Try to stay at home and avoid contact with other people if you or your child have symptoms and either:
- have a high temperature
- do not feel well enough to go to work, school, childcare, or do your normal activities
You can go back to your normal activities when you feel better or do not have a high temperature.
You should avoid being in close contact with people at increased risk of getting ill from COVID-19 if you have symptoms or have tested positive.
This includes people who are pregnant, are aged 60 or over, or who have a weakened immune system due to a health condition or because of a medical treatment.
How to avoid passing COVID-19 on to others
If you have symptoms of COVID-19 or have tested positive, there are things you can do to help you avoid passing it on to other people, including those you live with:
- try to work from home if you can – if you’re unable to work from home, ask your employer about options available to you
- try to stay away from other people, including those you live with, until you feel better
- wear a face covering that fits snugly against your face and has more than 1 layer when you are in shared rooms, or if you need to leave your home
- keep windows open for at least 10 minutes after you have left shared rooms to let in fresh air
- do any exercise outdoors and where you will not be in close contact with other people
- let people who need to come into your home know that you’ve tested positive or have symptoms
- think about asking friends, family or neighbours to get food and other essentials for you
- avoid indoor or crowded places (including public transport or large social gatherings) or places where there is not much fresh air if you need to leave your home
- let any healthcare professionals know about your positive test result or symptoms if you’re asked to attend an appointment in person
Treatments for COVID-19
The NHS offers treatment to people with COVID-19 who are at the highest risk of becoming seriously ill.

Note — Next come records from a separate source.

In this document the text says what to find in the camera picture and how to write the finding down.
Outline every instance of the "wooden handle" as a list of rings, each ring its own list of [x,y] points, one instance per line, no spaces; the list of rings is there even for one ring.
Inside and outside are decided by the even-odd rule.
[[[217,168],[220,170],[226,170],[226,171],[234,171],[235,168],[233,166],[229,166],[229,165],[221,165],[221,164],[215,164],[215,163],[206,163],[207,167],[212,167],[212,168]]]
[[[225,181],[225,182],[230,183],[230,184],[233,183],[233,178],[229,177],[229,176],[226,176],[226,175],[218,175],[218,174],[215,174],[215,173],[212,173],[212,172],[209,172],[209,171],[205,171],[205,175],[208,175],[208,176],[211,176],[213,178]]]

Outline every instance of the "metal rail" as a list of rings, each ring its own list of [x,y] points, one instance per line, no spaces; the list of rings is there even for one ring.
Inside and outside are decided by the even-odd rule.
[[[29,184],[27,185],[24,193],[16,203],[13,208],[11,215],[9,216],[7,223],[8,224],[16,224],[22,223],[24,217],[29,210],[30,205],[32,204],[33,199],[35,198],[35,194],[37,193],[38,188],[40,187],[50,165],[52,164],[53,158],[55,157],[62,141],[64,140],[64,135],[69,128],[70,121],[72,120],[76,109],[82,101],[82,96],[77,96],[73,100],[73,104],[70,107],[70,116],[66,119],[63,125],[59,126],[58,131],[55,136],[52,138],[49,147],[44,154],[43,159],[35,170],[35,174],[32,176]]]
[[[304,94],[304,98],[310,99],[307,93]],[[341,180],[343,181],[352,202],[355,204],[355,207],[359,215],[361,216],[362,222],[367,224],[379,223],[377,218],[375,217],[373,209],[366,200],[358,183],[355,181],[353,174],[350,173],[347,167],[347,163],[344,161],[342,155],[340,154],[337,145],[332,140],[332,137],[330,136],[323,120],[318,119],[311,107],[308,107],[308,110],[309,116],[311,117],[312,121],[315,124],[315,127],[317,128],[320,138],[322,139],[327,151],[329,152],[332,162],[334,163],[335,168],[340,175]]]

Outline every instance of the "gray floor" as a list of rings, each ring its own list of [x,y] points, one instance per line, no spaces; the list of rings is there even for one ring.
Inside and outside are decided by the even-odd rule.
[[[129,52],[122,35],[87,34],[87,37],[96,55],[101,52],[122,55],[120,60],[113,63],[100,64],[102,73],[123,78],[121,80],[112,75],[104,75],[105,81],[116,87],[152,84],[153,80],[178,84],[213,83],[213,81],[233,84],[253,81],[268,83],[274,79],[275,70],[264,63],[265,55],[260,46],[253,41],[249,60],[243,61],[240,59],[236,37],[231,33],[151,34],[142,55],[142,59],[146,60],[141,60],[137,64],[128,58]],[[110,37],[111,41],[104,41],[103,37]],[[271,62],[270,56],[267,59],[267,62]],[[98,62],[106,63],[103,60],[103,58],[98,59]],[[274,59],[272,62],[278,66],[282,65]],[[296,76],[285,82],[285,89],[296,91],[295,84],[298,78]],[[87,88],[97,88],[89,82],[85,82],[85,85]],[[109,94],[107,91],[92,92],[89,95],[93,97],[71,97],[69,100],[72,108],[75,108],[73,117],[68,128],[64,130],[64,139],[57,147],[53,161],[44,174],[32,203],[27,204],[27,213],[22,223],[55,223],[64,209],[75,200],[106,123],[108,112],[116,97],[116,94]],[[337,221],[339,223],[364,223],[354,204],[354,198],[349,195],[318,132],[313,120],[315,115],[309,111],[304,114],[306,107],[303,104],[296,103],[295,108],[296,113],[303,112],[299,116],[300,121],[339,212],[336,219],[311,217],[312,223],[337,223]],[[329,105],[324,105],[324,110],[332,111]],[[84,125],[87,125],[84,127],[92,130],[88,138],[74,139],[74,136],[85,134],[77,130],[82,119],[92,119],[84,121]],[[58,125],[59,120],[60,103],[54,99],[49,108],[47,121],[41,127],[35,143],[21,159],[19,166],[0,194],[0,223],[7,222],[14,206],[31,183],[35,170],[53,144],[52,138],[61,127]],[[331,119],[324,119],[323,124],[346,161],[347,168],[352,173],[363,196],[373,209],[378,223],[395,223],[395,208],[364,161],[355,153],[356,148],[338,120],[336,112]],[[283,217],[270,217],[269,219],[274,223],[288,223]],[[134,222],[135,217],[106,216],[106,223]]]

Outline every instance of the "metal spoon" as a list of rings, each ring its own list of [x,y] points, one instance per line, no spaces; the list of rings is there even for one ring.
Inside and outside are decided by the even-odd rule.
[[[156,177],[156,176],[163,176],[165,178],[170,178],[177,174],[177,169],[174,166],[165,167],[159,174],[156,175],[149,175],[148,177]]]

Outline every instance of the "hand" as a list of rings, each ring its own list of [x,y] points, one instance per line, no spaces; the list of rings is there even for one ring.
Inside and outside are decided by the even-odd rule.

The way you access COVID-19 treatments is changing from Tuesday 27 June 2023.
Your NHS account
Download the NHS App, or open the NHS website in a web browser, to set up and log in to your NHS account. Owned and run by the NHS, your NHS account is a simple and secure way to access a range of NHS services online. Use your NHS account to:
- get your NHS COVID Pass – view and share your COVID Pass for places in England that have chosen to use this service and travel abroad
- get advice about coronavirus – get information about coronavirus and find out what to do if you think you have it
- order repeat prescriptions – see your available medicines, request a new repeat prescription and choose a pharmacy for your prescriptions to be sent to
- book appointments – search for, book and cancel appointments at your GP surgery, and see details of your upcoming and past appointments
- get health advice – search trusted NHS information and advice on hundreds of conditions and treatments. You can also answer questions to get instant advice or medical help near you
- view your health record – securely access your GP health record, to see information like your allergies and your current and past medicines. If your GP has given you access to your detailed medical record, you can also see information like test results and details of your consultations
- register your organ donation decision – choose to donate some or all of your organs and check your registered decision
- find out how the NHS uses your data – choose if data from your health records is shared for research and planning
- view your NHS number – find out what your NHS number is.